Give every entry again, unchanged, and leave its images out.

(Data entries)

☆ ☆ ☆ ☆

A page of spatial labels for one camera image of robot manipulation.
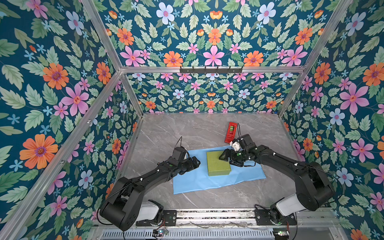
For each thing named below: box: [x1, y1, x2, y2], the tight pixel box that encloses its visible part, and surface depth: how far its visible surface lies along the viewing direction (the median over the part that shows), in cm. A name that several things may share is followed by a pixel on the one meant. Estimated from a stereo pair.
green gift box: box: [206, 151, 231, 177], surface depth 87 cm
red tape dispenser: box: [224, 122, 238, 143], surface depth 104 cm
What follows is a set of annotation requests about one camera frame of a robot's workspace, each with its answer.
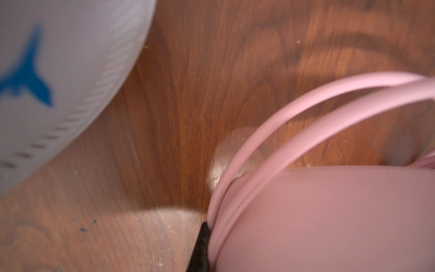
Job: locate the pink headphones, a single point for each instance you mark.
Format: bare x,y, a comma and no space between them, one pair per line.
327,219

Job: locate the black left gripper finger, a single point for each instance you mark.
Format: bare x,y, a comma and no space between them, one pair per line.
199,258

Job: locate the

☆ ☆ ☆ ☆

§ **WRITTEN RESPONSE**:
A page of spatial labels for one camera image of robot manipulation.
For each thing named below: box: [x1, y1, x2, y2], the tight pixel box that encloses its visible part, and surface depth: how far its visible surface lies along the viewing direction (the median over the part that shows), in cm. A name that several things may share is followed by a pixel on the one meant. Estimated from a stereo pair.
green gift box: box: [206, 151, 231, 177], surface depth 87 cm
red tape dispenser: box: [224, 122, 238, 143], surface depth 104 cm
What follows is a set of annotation requests about one camera frame of a robot's workspace, each with its answer.
Job: locate the pink headphones, a single point for each instance you mark.
Format: bare x,y, a comma and no space between them, one pair per line.
327,219

Job: locate the black left gripper finger, a single point for each instance you mark.
Format: bare x,y, a comma and no space between them, one pair per line.
199,258

Job: locate the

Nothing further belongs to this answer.